Scan the material for the word "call", and copy each line where it shows up.
[Task input — start]
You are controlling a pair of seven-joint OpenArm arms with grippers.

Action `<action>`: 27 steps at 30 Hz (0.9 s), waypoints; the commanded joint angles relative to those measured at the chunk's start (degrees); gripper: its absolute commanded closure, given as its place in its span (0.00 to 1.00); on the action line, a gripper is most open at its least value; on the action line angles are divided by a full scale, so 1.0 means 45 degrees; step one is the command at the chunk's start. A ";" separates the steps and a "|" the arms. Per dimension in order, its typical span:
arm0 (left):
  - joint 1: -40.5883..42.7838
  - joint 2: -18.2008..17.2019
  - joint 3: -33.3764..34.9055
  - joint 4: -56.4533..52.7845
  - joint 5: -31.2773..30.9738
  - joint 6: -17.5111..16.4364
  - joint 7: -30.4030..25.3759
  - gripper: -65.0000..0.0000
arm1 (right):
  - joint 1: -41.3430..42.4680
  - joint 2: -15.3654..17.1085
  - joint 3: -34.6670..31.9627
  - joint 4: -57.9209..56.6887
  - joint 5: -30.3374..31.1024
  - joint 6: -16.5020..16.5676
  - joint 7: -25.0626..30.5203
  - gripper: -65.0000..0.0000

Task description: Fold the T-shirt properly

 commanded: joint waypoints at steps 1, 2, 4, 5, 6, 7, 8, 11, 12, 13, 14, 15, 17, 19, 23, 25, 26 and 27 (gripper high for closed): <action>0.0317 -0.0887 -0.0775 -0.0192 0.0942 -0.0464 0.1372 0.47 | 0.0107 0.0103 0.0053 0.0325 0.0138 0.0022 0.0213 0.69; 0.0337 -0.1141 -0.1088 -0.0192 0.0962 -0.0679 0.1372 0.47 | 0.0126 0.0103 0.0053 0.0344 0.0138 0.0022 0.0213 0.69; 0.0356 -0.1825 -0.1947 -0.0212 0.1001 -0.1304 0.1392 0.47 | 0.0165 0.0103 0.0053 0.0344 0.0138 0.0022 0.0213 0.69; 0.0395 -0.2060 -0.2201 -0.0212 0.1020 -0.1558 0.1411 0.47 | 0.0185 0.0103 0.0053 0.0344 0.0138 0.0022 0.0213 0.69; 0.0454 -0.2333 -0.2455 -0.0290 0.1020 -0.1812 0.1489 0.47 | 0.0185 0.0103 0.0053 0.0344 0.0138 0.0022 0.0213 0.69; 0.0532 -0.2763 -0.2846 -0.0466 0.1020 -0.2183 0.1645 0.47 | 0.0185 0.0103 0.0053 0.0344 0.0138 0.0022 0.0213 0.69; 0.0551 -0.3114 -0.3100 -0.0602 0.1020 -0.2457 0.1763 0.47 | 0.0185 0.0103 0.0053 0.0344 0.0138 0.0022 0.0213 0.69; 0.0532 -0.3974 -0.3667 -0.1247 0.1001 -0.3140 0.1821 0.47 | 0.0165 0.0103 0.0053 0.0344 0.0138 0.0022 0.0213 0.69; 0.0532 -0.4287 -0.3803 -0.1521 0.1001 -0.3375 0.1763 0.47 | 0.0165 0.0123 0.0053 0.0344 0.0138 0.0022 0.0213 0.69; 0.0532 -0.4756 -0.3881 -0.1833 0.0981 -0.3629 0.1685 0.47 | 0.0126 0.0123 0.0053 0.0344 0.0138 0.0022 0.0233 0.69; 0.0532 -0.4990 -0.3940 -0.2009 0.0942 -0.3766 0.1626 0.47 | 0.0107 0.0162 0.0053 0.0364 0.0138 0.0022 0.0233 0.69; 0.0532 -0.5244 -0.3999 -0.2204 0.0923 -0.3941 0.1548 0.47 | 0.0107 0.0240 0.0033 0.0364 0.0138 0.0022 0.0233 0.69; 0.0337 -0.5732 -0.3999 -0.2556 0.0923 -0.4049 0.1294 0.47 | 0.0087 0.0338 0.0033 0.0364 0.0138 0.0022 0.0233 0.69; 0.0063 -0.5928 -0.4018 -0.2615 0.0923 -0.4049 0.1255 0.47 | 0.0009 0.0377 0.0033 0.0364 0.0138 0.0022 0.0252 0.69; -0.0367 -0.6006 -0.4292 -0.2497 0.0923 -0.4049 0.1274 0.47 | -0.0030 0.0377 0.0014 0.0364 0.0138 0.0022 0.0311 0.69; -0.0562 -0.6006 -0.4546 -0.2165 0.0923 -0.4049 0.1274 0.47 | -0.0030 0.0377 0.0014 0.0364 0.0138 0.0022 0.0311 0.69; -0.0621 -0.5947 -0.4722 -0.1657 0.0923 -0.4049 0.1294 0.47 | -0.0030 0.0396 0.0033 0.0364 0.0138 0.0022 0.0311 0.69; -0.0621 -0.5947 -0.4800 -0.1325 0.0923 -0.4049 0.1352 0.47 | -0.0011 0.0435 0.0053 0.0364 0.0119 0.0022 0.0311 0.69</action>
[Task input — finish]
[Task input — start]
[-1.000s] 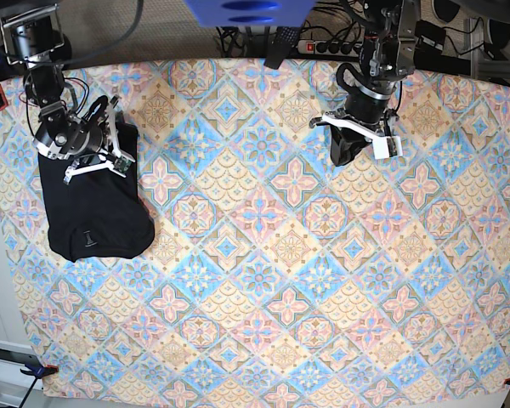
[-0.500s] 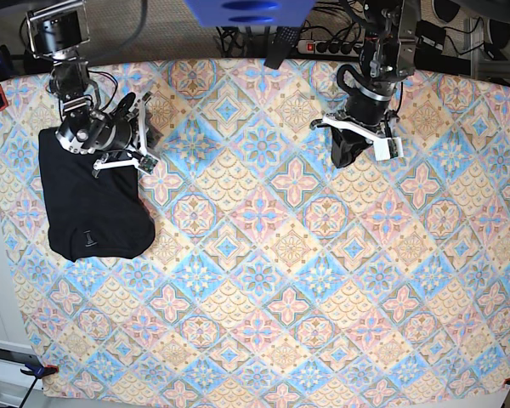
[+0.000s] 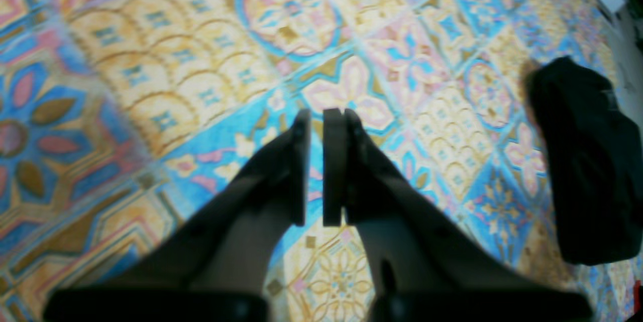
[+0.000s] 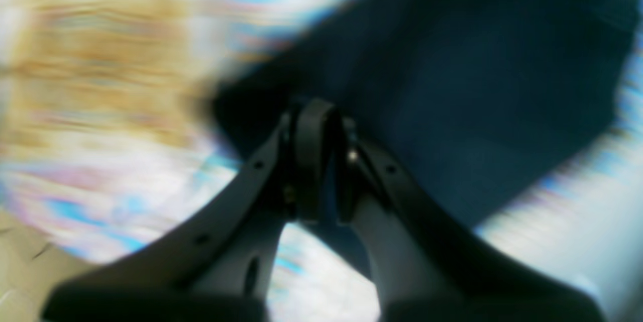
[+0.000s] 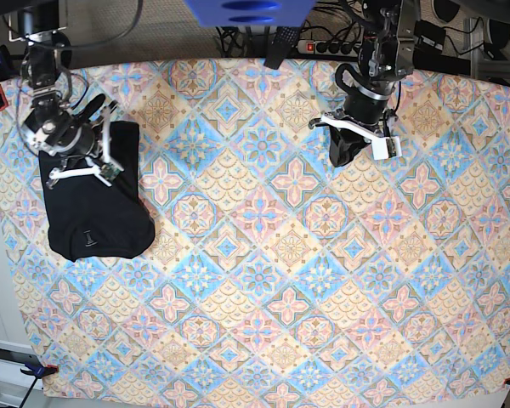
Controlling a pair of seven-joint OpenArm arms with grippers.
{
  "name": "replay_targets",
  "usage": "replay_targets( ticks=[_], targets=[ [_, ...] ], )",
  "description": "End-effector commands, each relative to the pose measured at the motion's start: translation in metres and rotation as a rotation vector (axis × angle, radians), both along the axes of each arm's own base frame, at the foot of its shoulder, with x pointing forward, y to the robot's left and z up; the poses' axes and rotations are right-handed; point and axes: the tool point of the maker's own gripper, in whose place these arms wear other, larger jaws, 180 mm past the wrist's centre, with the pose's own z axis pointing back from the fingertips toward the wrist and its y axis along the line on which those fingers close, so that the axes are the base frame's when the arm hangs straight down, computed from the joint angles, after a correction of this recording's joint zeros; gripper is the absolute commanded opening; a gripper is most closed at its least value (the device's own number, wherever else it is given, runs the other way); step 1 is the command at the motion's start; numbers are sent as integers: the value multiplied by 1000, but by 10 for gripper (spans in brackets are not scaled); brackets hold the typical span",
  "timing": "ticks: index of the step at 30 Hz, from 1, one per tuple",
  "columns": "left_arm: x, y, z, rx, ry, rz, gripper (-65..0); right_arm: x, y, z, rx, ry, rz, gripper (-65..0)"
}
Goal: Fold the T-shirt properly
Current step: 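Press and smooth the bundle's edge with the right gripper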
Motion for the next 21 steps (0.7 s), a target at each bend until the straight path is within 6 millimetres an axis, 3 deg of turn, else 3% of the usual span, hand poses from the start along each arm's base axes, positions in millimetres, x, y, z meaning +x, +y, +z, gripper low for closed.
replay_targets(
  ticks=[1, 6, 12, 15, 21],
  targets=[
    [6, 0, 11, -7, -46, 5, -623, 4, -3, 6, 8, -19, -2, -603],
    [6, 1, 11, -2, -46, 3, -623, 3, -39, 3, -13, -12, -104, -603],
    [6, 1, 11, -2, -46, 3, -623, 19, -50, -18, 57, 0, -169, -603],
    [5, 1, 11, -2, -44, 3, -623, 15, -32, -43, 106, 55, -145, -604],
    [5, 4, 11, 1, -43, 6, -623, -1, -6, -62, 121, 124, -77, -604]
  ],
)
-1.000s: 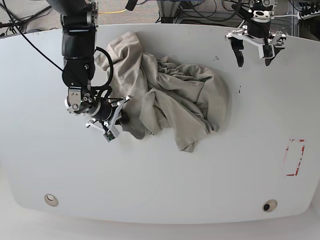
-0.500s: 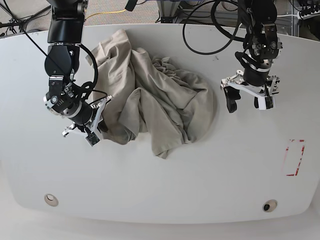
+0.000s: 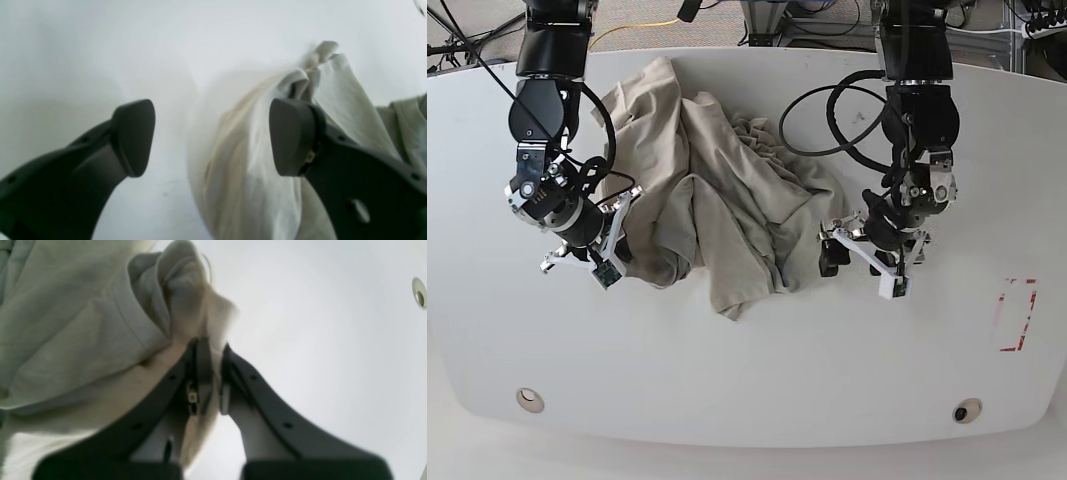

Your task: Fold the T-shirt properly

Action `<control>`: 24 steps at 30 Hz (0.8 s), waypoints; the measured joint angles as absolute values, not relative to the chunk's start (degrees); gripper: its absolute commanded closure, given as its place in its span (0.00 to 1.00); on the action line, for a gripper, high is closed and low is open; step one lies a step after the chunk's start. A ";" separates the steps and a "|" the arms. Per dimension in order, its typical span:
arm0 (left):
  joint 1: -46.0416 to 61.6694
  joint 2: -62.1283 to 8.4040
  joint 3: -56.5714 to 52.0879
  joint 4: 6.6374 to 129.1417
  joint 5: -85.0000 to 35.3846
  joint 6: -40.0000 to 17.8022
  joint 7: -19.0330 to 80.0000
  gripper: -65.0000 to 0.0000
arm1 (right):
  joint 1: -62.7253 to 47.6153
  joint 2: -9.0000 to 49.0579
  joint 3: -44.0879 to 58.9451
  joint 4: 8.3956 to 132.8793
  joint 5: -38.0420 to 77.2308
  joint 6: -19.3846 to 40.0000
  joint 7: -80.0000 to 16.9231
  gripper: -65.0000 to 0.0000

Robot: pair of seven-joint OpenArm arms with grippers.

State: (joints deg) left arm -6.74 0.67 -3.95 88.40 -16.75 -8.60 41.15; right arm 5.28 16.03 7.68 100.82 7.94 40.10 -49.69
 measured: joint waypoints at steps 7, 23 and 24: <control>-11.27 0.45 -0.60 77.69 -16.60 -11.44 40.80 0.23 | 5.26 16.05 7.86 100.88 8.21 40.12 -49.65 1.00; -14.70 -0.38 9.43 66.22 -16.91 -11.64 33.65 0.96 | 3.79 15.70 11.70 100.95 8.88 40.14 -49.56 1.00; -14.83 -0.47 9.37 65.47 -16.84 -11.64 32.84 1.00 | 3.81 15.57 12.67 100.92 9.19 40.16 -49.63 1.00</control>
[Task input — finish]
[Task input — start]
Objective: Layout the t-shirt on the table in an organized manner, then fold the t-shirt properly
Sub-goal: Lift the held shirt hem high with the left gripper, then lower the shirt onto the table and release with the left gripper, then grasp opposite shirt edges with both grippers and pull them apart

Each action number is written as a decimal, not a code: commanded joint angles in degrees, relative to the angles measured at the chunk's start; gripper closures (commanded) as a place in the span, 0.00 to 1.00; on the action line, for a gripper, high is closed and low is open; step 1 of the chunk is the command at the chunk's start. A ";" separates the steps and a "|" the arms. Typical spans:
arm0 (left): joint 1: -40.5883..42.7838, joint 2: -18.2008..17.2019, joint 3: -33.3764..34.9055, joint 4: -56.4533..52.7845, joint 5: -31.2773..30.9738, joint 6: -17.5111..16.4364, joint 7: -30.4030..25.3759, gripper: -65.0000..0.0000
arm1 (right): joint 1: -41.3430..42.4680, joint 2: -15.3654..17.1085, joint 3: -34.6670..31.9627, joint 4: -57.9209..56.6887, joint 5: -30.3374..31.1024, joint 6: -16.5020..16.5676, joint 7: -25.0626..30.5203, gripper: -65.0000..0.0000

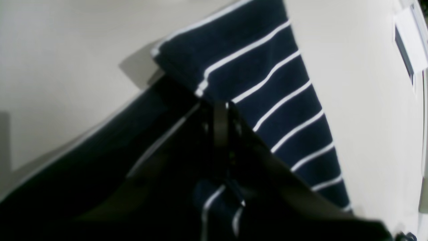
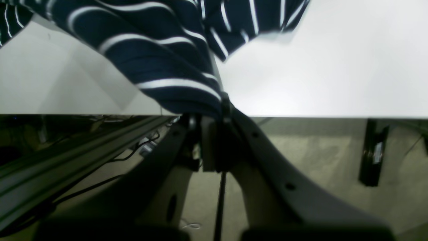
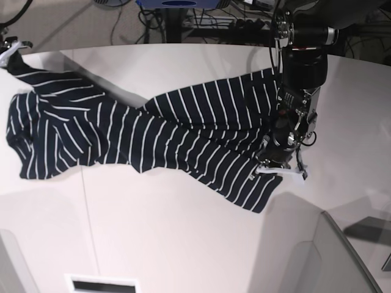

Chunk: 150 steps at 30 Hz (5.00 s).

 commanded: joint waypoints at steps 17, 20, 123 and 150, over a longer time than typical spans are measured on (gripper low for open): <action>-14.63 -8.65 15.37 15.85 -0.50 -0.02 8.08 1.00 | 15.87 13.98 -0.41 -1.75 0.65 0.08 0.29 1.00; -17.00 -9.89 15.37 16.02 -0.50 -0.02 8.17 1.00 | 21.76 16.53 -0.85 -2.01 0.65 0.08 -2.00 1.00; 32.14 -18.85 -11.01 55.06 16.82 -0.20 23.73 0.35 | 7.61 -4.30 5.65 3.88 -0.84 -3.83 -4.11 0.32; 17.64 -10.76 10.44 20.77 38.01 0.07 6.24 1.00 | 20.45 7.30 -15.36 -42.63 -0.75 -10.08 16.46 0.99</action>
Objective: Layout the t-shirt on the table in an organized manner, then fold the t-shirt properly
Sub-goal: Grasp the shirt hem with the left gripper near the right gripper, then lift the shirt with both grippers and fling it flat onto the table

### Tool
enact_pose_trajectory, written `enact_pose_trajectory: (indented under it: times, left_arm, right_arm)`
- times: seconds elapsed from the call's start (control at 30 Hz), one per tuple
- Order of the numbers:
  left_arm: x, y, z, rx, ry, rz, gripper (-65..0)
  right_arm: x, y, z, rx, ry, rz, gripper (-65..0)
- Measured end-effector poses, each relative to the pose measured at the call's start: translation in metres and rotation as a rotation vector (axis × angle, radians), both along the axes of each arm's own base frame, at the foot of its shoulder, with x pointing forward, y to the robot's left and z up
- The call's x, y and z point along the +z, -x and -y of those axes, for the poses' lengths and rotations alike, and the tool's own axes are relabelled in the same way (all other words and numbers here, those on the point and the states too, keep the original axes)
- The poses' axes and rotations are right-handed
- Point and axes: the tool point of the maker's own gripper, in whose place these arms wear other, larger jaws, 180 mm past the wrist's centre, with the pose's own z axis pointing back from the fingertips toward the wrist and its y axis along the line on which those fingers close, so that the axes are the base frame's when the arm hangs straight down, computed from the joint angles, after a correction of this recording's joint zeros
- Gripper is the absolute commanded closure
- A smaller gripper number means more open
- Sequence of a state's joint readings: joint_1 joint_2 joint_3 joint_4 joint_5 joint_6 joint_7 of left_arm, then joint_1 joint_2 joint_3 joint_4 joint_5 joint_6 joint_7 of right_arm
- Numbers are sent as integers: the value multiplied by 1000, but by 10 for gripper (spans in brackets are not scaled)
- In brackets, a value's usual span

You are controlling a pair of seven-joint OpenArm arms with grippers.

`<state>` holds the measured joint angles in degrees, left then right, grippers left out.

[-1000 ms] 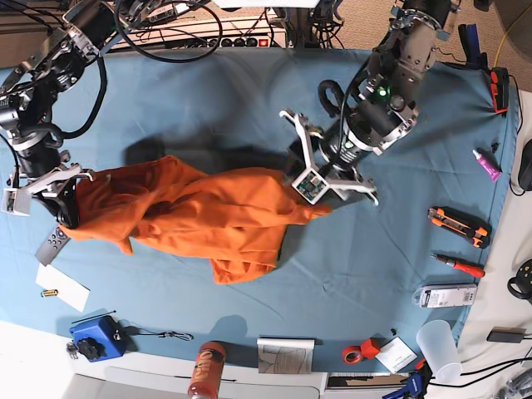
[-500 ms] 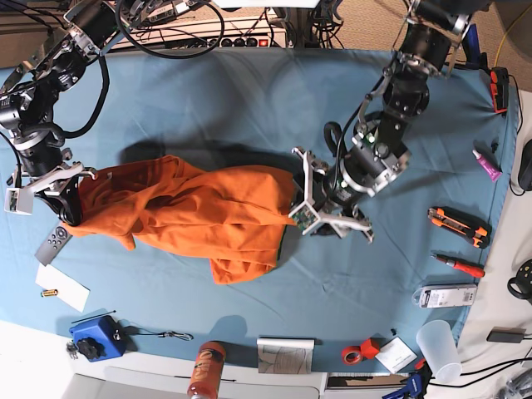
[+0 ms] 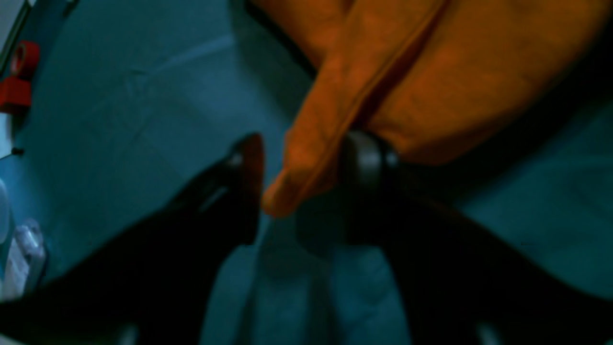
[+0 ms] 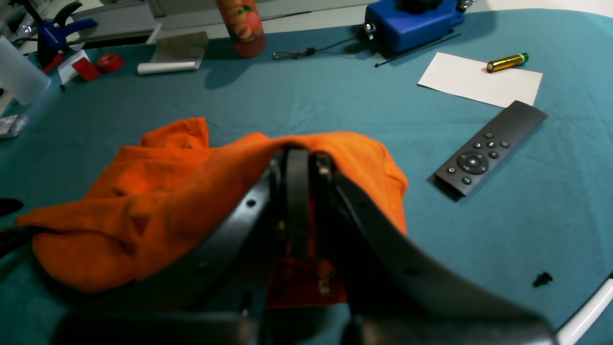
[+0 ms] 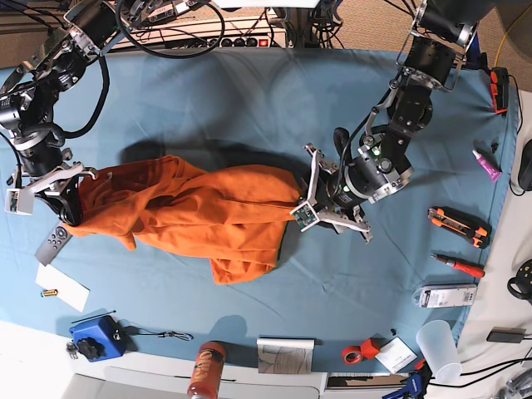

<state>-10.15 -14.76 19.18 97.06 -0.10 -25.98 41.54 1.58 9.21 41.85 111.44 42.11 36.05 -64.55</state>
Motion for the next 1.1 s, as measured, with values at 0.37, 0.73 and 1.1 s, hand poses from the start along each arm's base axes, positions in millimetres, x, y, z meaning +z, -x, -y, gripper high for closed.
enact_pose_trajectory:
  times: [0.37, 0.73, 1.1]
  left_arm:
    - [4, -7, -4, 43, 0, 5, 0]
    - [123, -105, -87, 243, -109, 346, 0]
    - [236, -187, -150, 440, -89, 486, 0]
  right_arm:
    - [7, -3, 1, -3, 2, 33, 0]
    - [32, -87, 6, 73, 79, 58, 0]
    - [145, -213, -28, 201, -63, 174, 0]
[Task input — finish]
# Result of the task:
- times: seconds elapsed from the call's start (control at 30 Hz), one per tuple
- Measured end-effector poses, each relative to the pose measured at the call's start: translation in metres and rotation as a rotation vector (axis × angle, radians), both along the axes of each arm's own base frame, at the foot of its shoulder, with x pointing forward, y to the robot's left and z up
- The call's x, y and z point along the +z, -x and -y of those axes, for the poses' lengths and rotations alike, and the tool's own axes are relabelled in the same way (all other words and numbers here, those on the point and the states too, keep the original axes)

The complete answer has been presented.